Make service router is a separate function for one important reason - testability. This means our tests can easily create a router and test routes etc without binding to a port.

The health check API and all of our APIs designed to be used by users will be in a versioned API hence the /api/v1 prefix to the health check. Versioned APIs are great because they allow us to make breaking changes to our API and just increase the version. We can then potentially keep a backwards compatible endpoint and give users time to migrate any code relying on our service before we remove legacy APIs.

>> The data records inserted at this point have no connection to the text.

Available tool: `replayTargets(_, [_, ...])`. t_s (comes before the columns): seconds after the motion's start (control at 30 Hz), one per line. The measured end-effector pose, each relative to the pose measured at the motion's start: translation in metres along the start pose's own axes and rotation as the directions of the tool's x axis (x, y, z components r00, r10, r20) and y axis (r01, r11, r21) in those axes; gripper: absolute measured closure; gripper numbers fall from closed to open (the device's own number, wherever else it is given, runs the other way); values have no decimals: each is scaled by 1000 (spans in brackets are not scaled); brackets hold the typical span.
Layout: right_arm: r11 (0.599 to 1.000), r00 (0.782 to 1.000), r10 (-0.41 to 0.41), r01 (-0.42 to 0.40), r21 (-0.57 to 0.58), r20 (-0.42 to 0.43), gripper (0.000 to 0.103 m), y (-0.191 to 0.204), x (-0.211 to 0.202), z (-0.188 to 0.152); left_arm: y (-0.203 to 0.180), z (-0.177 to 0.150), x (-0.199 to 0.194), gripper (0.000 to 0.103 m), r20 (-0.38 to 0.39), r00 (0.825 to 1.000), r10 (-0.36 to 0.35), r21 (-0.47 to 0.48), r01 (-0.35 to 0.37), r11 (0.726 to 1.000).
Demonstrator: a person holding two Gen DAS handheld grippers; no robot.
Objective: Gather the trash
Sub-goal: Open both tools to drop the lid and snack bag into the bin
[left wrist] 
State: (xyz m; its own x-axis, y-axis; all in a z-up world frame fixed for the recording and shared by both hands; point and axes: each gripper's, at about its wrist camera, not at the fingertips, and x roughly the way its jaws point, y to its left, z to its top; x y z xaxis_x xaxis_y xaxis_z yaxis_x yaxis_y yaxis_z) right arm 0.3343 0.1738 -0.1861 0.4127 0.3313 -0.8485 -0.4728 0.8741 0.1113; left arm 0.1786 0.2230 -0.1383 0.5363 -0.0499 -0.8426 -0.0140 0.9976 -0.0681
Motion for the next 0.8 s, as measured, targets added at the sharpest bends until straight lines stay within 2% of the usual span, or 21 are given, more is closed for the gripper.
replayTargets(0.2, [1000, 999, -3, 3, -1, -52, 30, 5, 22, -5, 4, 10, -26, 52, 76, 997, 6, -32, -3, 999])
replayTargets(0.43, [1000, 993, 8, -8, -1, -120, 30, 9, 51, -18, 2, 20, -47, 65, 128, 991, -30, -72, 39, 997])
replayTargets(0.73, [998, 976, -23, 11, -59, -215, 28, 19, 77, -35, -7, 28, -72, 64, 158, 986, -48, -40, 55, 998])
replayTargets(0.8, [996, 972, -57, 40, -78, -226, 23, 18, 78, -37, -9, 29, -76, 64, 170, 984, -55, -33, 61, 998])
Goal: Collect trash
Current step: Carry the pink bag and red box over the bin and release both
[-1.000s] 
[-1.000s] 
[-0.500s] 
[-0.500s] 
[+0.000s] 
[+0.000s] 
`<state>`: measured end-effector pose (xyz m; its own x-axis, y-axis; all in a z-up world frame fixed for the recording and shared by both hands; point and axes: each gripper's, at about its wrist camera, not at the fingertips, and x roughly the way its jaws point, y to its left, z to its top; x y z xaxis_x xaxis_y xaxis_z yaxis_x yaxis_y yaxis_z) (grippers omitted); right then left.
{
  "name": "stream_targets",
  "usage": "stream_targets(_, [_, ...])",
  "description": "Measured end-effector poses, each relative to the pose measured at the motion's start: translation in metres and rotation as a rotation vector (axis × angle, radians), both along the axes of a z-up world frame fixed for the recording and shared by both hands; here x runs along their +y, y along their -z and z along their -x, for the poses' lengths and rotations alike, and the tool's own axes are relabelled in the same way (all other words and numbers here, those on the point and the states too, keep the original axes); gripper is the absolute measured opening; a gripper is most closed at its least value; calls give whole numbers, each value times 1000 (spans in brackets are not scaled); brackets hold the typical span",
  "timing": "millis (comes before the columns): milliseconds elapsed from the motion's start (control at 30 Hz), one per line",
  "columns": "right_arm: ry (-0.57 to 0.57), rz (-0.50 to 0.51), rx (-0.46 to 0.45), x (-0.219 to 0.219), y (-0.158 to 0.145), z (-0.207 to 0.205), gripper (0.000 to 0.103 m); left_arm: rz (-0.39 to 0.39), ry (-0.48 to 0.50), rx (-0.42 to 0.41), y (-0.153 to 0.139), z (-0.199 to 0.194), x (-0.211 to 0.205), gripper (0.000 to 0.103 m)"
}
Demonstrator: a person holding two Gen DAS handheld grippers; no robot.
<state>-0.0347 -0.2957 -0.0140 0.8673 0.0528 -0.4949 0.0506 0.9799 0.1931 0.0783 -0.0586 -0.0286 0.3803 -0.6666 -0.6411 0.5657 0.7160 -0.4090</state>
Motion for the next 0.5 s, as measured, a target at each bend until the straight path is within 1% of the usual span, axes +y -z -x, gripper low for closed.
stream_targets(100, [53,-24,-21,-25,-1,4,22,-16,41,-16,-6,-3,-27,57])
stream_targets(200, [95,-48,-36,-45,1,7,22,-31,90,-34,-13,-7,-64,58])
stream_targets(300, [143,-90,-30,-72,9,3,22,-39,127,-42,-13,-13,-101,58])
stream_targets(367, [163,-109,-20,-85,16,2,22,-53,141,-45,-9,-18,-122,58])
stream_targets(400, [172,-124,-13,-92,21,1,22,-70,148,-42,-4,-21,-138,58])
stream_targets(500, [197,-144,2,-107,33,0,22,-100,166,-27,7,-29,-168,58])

Now we add a launch_server function in the lib.rs which the main function will call to launch everything. It will load a config file with the model settings, create the context and then launch the axum server.

pub async fn launch_server() {
    let config = fs::read("config.json")
        .await
        .expect("Couldn't read server config");
    let config = serde_json::from_slice(&config).expect("Couldn't deserialize config");
    info!(config=?config, "service config loaded");
    let ctx = Arc::new(StreamingContext::new_with_config(config));
    info!("Launching server");
    axum_server::run_axum_server(ctx)
        .await
        .expect("Failed to launch server");
    info!("Server exiting");
}

If we run our server we can now call the health check and see it all working:

$ curl localhost:8080/api/v1/health
{"status":"healthy"}

This is all pretty simple stuff so far and you can find it in the Axum getting started documentation. The next part is where we start to up the complexity because it’s time to add in the websocket handler.

Websockets

Websockets are a streaming protocol built on top of TCP that allows for bidirectional streaming. A websocket resembles a raw TCP socket more than HTTP as it allows streaming between client and server and before HTTP/2 it was the only way to do streaming where the client streams data into the server. If it’s only the server streaming SSE (Server-Sent Events), can be used with HTTP/1.1. Because of this we need to upgrade the HTTP connection to a websocket connection:

use axum::{
    extract::{
        ws::{Message, WebSocket, WebSocketUpgrade},
        Extension,
    },
    response::IntoResponse,
};

async fn ws_handler(
    ws: WebSocketUpgrade,
    vad_processing: bool,
    Extension(state): Extension<Arc<StreamingContext>>,
) -> impl IntoResponse {
    ws.on_upgrade(move |socket| {
        handle_socket(socket, vad_processing, state, metrics)
    })
}

async fn handle_socket(
    socket: WebSocket,
    vad_processing: bool,
    state: Arc<StreamingContext>,
) {
    todo!()
}

Adding this to the router we get:

fn make_service_router(state: Arc<StreamingContext>) -> Router {
    Router::new()
        .route(
            "/api/v1/simple",
            get({
                move |ws, app_state| {
                    ws_handler(ws, false, app_state, metrics_enc)
                }
            }),
        )
        .route(
            "/api/v1/segmented",
            get({
                move |ws, app_state| {
                    ws_handler(ws, true, app_state, metrics_enc)
                }
            }),
        )
        .route("/api/v1/health", get(health_check))
        .layer(Extension(app_state))
}

I’m reusing the sample function for both the simple chunked API and the VAD segmented API, this is mainly because the only difference should be the method called on the context but everything else should be reused. In future we might want to separate it for better tracking of metrics per-endpoint, but as a first implementation we always want to strive for simplicity.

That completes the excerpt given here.